Cane's would make sense there. It's a relatively hidden lot with the gas station in front of it, but fast food is probably about the only thing that WOULD go in there. Would it possibly be going in the same building as Pei Wei though???

This lot is the last one to fill now, but there's still a chunk of 29th facing surface lot they could take like they did for Pei Wei.....so we might not be done yet. Now if they would just do a little road repair on that main road down the center....

----------


## Eagles_07

Ive never had anything from Raising Cane's are they good.

----------


## ctchandler

> Ive never had anything from Raising Cane's are they good.


In my opinion, no, it's not very good.  Chicken strips with an average sauce.  
C. T.

----------


## HangryHippo

The sauce is outstanding and the chicken is good.  I recommend trying it.  Then if you don't like it, you never have to go back.

----------


## Eagles_07

Oh I plan to try it if one opens in Midwest City

----------


## bombermwc

You do have to catch them when they haven't overcooked the strips....they tend to do that pretty often. It's chicken strips, so the sauce is what makes the restaurant. If you don't like the sauce, I wouldn't recommend trying to eat there because otherwise its a plain ole breaded strip....and to be honest, they aren't very tasty without the sauce.

----------


## ctchandler

> The sauce is outstanding and the chicken is good.  I recommend trying it.  Then if you don't like it, you never have to go back.


It's one of those things, you say tomato, I say tomoto.  Taste is subjective, and I thought the strips were very bland, and the sauce did not taste good to me, but you think it's outstanding.  I never say don't try it, that's why I agree with your statement, "I recommend trying it".
C. T.

----------


## doufan

My kids love raising canes. The chicken strips are much better quality than what you get at most fast food restaurants. I think it would be a good addition to Midwest city.

----------


## doufan

I noticed this morning that there is construction work going on on the lot next to the gas station on SE 29th and Air Depot.

----------


## Roger S

> ....next to the gas station on SE 29th and Reno.

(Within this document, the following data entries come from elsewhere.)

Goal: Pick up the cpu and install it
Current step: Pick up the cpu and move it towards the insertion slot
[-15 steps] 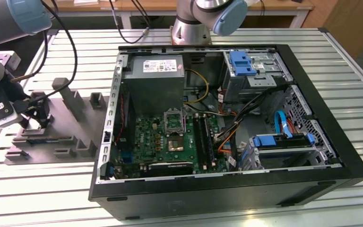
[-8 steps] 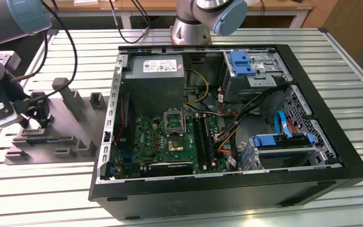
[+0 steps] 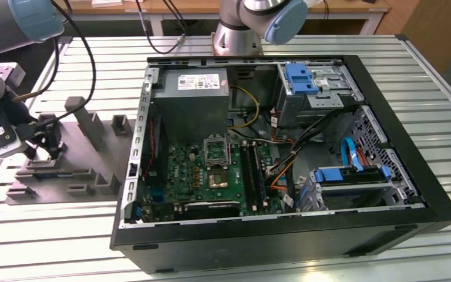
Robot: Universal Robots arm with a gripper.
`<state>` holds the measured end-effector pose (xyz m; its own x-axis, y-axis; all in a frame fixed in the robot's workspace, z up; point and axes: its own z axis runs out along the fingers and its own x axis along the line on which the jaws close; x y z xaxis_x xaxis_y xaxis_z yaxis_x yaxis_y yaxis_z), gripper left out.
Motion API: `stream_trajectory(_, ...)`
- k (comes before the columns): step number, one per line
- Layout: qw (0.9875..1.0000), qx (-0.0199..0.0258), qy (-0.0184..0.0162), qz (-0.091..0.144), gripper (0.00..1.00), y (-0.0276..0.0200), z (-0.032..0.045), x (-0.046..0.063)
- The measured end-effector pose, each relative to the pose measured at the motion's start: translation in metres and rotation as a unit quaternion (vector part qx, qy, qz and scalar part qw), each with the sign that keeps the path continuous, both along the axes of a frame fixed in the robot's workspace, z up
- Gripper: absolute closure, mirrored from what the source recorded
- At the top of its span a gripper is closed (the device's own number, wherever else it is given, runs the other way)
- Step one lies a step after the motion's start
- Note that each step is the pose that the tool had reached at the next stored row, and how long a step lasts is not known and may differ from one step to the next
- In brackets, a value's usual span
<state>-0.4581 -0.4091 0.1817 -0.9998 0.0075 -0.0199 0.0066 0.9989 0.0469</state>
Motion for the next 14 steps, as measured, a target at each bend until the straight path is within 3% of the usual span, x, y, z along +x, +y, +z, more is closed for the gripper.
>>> stream_trajectory(14, 1.0, 0.0002, -0.0005, 0.0, 0.46, 0.0, 0.0005, -0.0032)
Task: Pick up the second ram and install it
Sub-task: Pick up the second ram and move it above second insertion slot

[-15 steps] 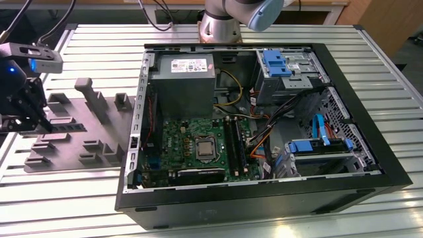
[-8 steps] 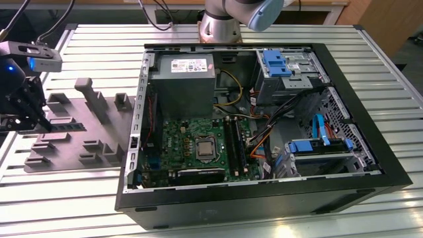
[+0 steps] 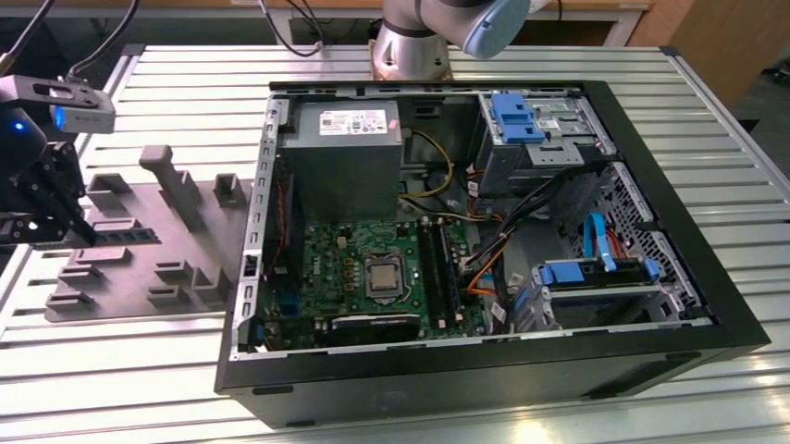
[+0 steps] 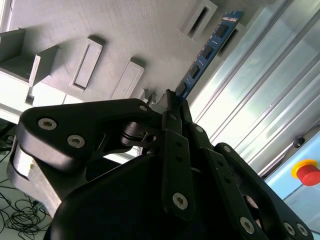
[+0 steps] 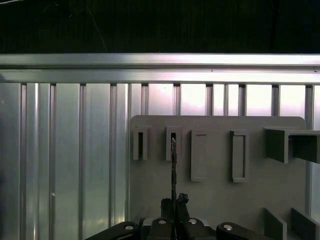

Are you sure? 29th and Reno run parallel to each other two miles apart.

----------


## doufan

apologies. I wrote this early in the morning when I was half awake. Its Air Depot and 29th.

----------


## Tylerwilliams16

This is great. I love Raising Kanes and the food that they have. If it is true, I will be very welcome to this. Hey, with more development moving towards Midwest City and Del City, I won't have to go far for anything in the next few years. Hooray!!!  :Big Grin:   :Welcome55:

----------


## doufan

I found two job openings on the Raising Caine's website for Midwest City. I guess that confirms they are opening a  restaurant here. Doesn't confirm the exact location. 

Restaurant Manager-Hourly Crewmembers-Corp Office Careers-Raising Cane's


Shift Manager - New Restaurant Opening  Midwest City, OK 

General Manager - New Restaurant Opening  Midwest City, OK

----------


## Johnny5

a bunch of chicken being served in MWC. What we really need is an entertainment venue.

----------


## bombermwc

Very true...movies, games, minigolf, lasertag, etc. Convert Heritage Park into an entertainment district!

----------


## Johnny5

> Very true...movies, games, minigolf, lasertag, etc. Convert Heritage Park into an entertainment district!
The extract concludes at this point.